## INSTRUCTIONS FOR THE TASK
Starting with the line containing "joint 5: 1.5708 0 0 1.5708" and going on through the line containing "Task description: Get", return the lines of the data below exactly, and only those.

## PROVIDED DATA
<<<<

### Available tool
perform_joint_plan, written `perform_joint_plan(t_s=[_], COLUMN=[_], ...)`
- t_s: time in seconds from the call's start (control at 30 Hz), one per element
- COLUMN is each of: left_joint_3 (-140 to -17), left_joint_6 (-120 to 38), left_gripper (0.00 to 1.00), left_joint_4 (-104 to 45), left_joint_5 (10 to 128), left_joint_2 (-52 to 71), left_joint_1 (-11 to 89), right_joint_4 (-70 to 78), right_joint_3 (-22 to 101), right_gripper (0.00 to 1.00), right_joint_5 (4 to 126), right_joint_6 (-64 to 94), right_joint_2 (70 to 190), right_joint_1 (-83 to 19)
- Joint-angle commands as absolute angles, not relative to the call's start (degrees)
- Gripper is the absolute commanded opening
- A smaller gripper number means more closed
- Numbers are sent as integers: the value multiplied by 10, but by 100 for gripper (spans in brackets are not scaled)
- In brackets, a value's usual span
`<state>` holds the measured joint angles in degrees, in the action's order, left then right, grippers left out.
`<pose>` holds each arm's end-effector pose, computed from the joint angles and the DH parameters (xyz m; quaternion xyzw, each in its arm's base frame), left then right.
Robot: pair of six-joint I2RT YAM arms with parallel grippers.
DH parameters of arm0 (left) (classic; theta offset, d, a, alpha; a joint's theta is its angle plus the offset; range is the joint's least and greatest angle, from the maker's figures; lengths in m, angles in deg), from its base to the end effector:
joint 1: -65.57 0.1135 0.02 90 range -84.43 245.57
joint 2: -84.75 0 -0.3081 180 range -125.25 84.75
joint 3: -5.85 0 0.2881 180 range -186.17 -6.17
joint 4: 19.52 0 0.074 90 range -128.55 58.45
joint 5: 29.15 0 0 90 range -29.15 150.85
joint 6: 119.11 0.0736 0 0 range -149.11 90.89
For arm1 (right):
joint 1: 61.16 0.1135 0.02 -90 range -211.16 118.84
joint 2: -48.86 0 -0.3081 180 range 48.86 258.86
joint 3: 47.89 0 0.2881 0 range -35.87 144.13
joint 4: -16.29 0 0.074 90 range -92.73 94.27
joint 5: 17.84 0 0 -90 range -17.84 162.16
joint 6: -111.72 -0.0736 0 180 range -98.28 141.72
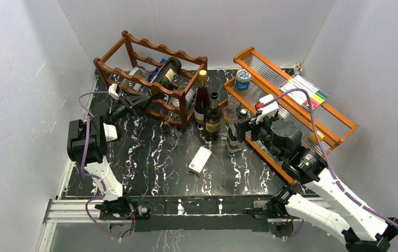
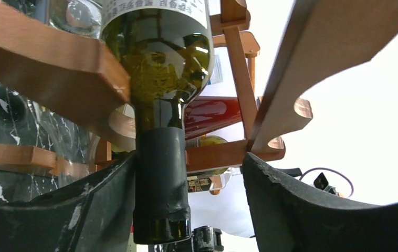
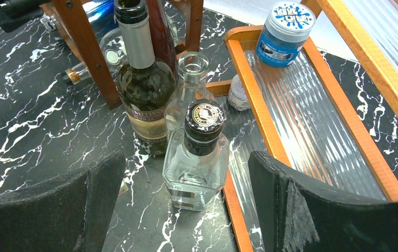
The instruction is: Take the wine bottle off the wine rack
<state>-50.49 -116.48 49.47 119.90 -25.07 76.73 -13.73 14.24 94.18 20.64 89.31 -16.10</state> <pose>0.4083 0.0162 0.2017 -0.1430 0.6409 -0.6621 0.3610 0.1566 0.1178 0.3992 -0.1623 0.7354 0.1185 0.6471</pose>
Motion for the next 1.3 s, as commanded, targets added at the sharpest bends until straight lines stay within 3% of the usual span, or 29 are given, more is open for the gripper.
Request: perform_joint_plan(t_s=[0.0,0.13,0.3,0.57,0.83,1.1,1.27], left_joint_3=[-499,-497,-499,-500,-439,-379,-340], left_joint_6=[-1112,-1093,-1088,-1070,-1050,-1137,-1135], left_gripper=[68,57,31,1,0,0,0], left_joint_4=[493,447,437,437,452,592,571], left_joint_5=[1230,1242,1238,1248,1236,1248,1256], left_joint_2=[-191,-181,-193,-163,-97,-102,-56], left_joint_1=[772,776,777,777,777,781,803], right_joint_4=[-100,-101,-98,-99,-96,-96,-96], right_joint_3=[164,163,161,158,162,176,185], right_gripper=[98,98,98,98,98,98,98], right_joint_5=[936,938,935,936,930,921,919], right_joint_6=[214,214,214,212,218,227,236], right_joint_2=[895,894,894,890,901,911,917], right_joint_1=[-162,-162,-162,-162,-162,-162,-162])
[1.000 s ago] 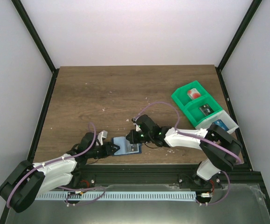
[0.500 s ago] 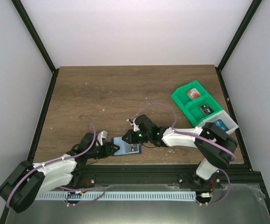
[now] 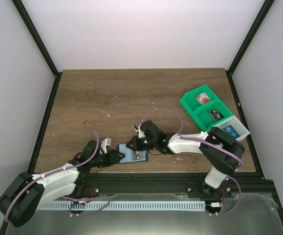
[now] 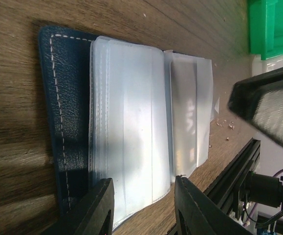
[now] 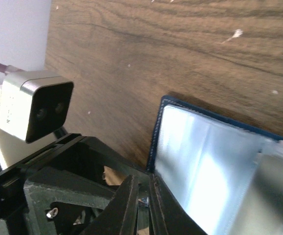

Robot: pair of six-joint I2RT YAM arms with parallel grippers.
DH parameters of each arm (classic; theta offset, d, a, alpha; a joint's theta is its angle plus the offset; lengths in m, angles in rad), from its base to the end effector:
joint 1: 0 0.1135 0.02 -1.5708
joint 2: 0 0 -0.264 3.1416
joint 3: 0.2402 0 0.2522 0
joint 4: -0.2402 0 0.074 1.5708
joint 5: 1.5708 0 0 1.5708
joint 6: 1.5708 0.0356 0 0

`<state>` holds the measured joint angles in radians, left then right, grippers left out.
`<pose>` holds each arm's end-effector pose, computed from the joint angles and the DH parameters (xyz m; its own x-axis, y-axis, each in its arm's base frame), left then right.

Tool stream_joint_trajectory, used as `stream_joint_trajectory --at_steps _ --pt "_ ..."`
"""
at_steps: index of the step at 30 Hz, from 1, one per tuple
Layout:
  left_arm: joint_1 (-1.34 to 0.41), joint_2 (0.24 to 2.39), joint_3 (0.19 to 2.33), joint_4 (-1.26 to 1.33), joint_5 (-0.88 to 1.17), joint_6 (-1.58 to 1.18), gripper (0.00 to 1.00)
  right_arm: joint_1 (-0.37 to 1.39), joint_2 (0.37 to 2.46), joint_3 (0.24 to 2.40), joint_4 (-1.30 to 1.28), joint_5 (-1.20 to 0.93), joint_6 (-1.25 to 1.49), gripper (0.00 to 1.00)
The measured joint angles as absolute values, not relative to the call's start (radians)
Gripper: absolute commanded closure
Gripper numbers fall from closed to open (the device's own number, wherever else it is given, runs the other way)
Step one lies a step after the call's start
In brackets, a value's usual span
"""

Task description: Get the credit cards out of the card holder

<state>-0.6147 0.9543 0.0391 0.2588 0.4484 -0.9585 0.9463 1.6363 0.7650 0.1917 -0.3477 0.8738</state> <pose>0.1122 -0.0981 0.1066 -0.9414 -0.2381 -0.2388 0.0520 0.5973 -0.8003 0.1799 0.2703 0.1606 -0.9395 -0.0706 -0.3351 -0.3073 0.6058 0.7339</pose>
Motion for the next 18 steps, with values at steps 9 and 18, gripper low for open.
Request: stream_joint_trajectory --at_steps 9,18 --pt "-0.615 0.870 0.122 0.147 0.450 -0.939 0.58 0.937 1.446 0.740 0.010 -0.182 0.817 0.69" --pt "-0.615 0.907 0.142 0.159 0.453 -0.939 0.61 0.925 1.449 0.642 -0.022 -0.174 0.828 0.60"
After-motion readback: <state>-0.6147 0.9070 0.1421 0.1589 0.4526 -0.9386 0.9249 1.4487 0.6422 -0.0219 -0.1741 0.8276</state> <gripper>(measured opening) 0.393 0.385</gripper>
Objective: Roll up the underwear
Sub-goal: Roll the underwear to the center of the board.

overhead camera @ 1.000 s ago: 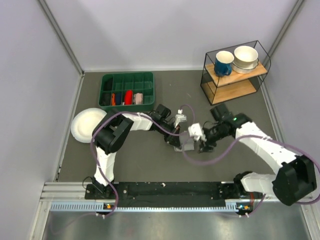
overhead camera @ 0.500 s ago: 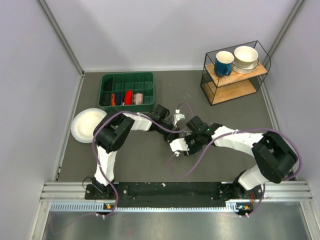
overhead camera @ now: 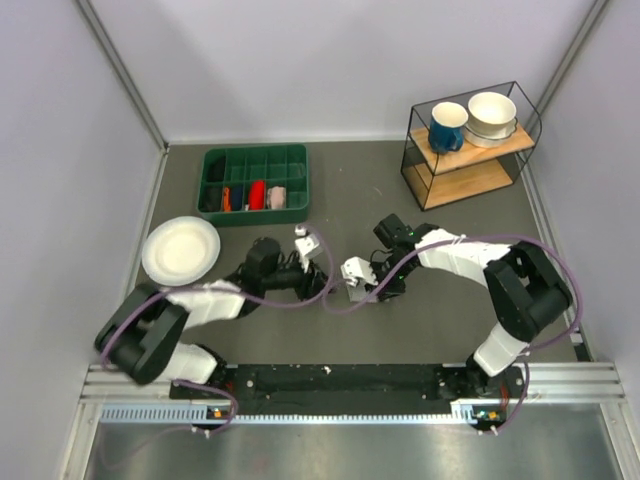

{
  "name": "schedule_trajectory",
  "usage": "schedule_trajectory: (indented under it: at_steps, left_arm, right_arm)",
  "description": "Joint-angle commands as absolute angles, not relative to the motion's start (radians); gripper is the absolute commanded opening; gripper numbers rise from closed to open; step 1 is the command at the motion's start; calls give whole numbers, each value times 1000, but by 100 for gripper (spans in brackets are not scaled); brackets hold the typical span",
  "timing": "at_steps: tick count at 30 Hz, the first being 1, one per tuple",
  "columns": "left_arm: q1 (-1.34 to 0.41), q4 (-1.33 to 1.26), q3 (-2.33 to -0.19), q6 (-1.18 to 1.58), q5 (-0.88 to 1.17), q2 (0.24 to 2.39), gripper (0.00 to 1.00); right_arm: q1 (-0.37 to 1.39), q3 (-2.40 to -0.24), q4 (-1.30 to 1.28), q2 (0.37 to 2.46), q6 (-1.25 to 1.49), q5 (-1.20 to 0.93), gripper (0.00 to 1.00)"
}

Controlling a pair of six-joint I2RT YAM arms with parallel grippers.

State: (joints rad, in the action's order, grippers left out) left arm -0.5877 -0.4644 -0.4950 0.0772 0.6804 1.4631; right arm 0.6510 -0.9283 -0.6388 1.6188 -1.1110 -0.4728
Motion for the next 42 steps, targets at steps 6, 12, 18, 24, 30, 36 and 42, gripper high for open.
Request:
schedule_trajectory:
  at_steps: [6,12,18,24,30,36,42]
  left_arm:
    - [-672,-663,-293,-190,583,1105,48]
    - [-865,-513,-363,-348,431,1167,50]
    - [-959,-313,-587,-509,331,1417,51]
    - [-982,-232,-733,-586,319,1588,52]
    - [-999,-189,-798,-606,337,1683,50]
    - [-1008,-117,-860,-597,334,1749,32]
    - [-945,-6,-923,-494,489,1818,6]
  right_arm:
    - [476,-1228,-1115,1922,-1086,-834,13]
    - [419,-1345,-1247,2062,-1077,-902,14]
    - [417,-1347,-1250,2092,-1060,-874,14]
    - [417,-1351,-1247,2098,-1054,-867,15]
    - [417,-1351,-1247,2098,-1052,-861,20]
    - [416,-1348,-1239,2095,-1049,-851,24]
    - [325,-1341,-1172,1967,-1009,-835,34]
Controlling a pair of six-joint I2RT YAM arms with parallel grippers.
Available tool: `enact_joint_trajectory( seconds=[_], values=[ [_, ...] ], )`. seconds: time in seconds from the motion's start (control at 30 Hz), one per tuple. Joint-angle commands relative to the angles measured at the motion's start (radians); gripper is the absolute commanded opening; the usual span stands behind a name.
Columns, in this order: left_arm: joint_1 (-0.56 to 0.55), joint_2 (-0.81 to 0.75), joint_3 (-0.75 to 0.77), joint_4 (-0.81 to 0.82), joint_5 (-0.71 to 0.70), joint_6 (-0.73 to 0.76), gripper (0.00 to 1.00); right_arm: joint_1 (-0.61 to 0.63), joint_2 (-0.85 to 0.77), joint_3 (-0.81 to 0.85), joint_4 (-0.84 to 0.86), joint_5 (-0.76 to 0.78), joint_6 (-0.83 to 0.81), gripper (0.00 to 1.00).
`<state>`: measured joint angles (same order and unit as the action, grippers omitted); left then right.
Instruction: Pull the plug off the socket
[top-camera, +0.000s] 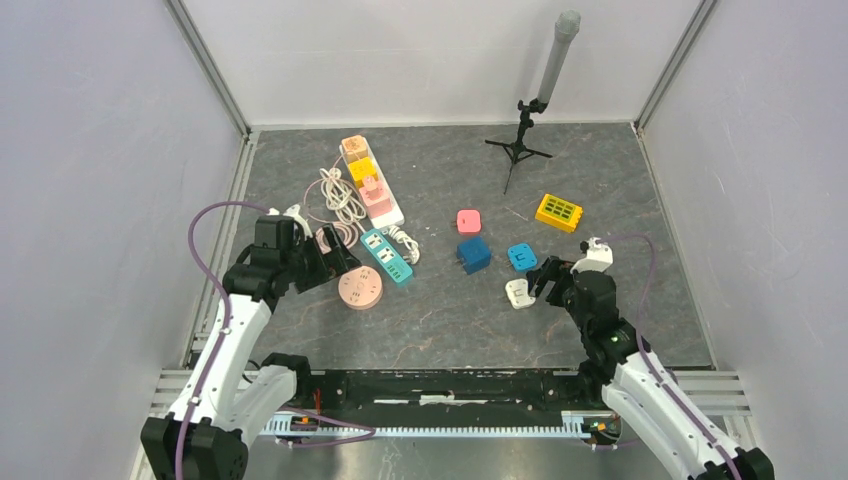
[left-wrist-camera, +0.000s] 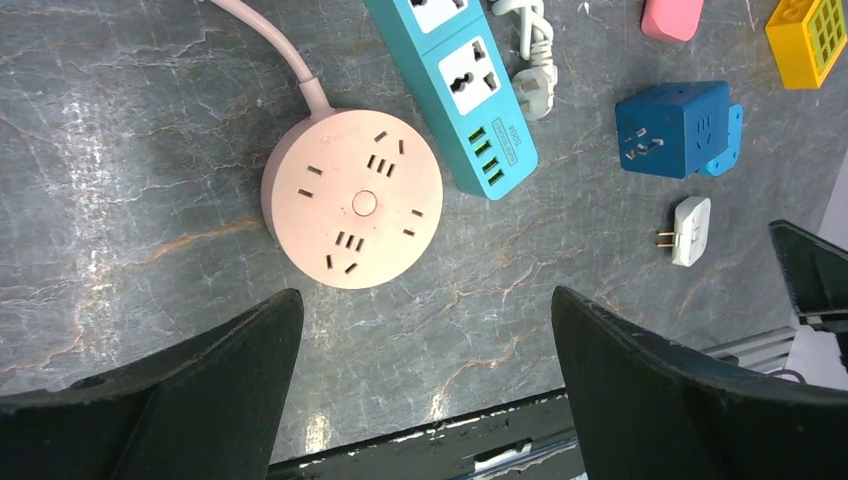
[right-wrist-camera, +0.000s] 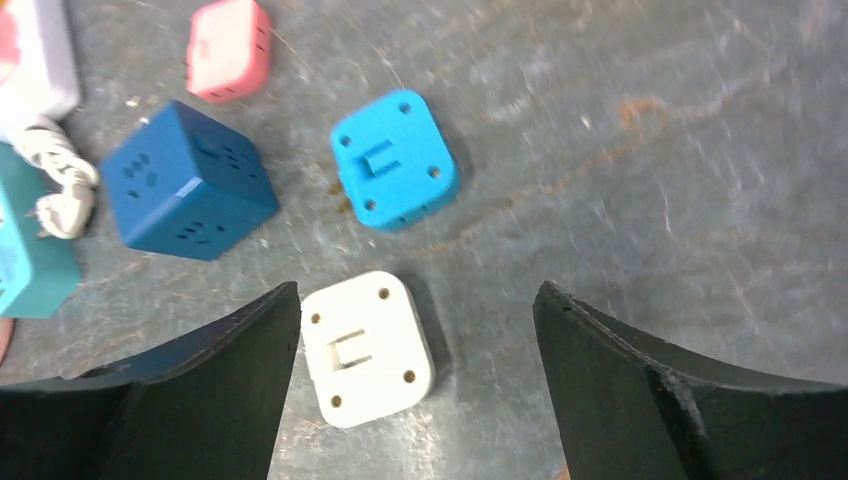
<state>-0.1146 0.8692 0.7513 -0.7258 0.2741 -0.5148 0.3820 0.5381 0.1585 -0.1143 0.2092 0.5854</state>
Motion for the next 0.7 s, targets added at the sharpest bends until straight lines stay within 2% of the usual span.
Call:
enact_joint_trajectory(
  seconds=[0.0, 0.13, 0.23, 0.47, 0.67],
  values=[
    [0.003, -0.025, 0.014, 0.029, -0.057, 0.013, 1.0, -0.004, 0.004, 0.065, 0.179, -0.105, -0.138, 0.91],
    [0.002, -0.002, 0.061, 0.039, -0.102, 0.009, 1.0, 0.003, 0.16, 0.102, 0.421, -0.287, -0.138, 0.92],
    [0.004, 0.055, 0.113, 0.034, -0.124, -0.001, 1.0, 0.045, 0.33, 0.172, 0.567, -0.337, -0.142, 0.94],
    [0.004, 0.124, 0.152, 0.043, -0.187, -0.013, 1.0, 0.262, 0.739, 0.491, 0.644, -0.164, -0.274, 0.98],
    [0.009, 0.117, 0.141, 0.057, -0.219, -0.016, 1.0, 0.36, 1.075, 0.757, 0.795, -0.123, -0.336, 0.98]
  ],
)
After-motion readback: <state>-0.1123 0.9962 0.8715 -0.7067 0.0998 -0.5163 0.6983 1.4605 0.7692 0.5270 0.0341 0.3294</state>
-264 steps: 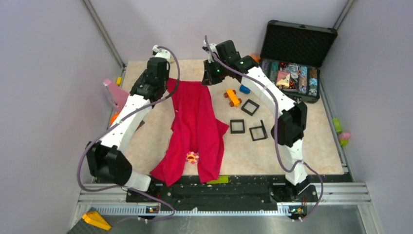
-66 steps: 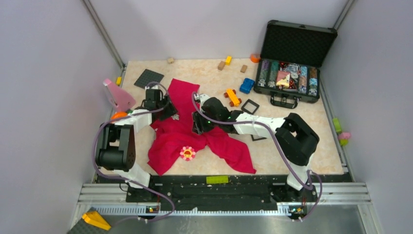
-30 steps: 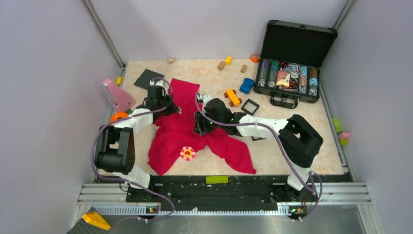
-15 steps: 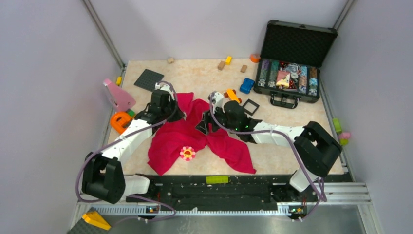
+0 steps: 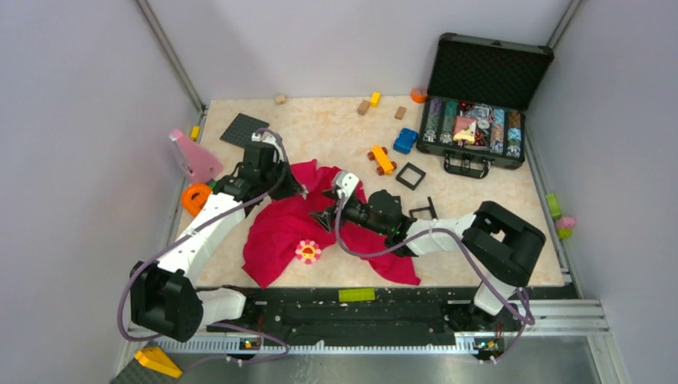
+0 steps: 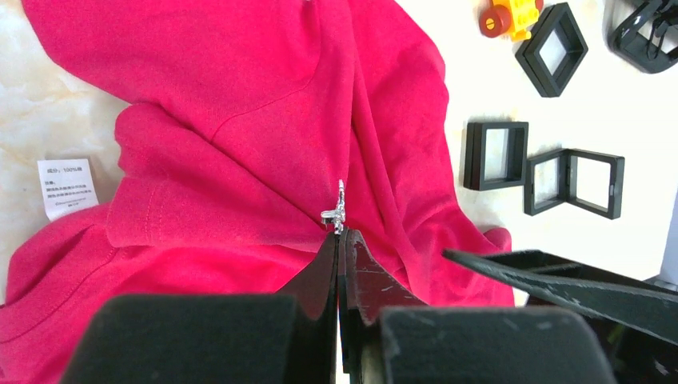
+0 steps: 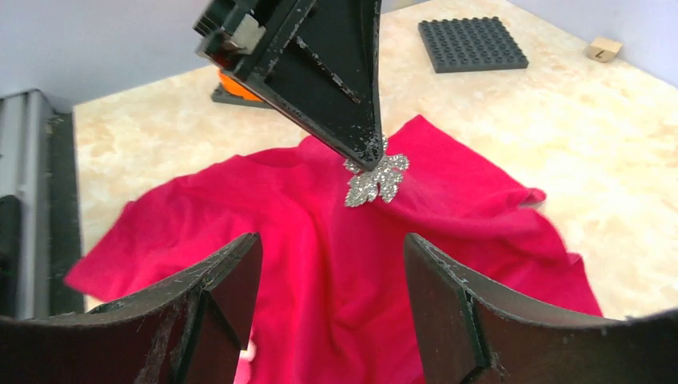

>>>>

## WRITTEN RESPONSE
joint 5: 1.5708 0 0 1.5708
joint 6: 1.5708 0.0356 0 0

`<state>` holds the measured joint angles in radians, left then right, grippers left out.
`<pose>` holds each arm's end-effector pose, computed from the joint angles and the DH parameters (xyz m; its own x-axis, y-axis, each in its arm's base frame), left then right.

Tool stream_joint_trajectory, used as `stream_joint_trajectory --at_steps _ --pt "_ ..."`
"""
at_steps: index of the step at 30 Hz, from 1, one per tuple
Layout:
  left_arm: joint_1 (-1.34 to 0.41), joint_2 (0.24 to 2.39), joint_3 (0.19 to 2.33), joint_4 (-1.26 to 1.33), joint_5 (-0.88 to 1.17), joint_6 (-1.58 to 1.18), gripper (0.00 to 1.00)
  right_arm: joint_1 (-0.37 to 1.39), joint_2 (0.37 to 2.46), joint_3 (0.24 to 2.40), joint_4 (-1.30 to 1.28), joint_5 (-1.20 to 0.93), joint_6 (-1.25 to 1.49), gripper (0.00 to 1.00)
The measured joint angles as absolute values, not relative to the call's start (radians)
Gripper: absolute commanded closure
Gripper numbers fall from closed to open (the device's own number, wherever else it is given, runs the other way)
Step one lies a step after the call's start
In brackets, a value's usual span
"""

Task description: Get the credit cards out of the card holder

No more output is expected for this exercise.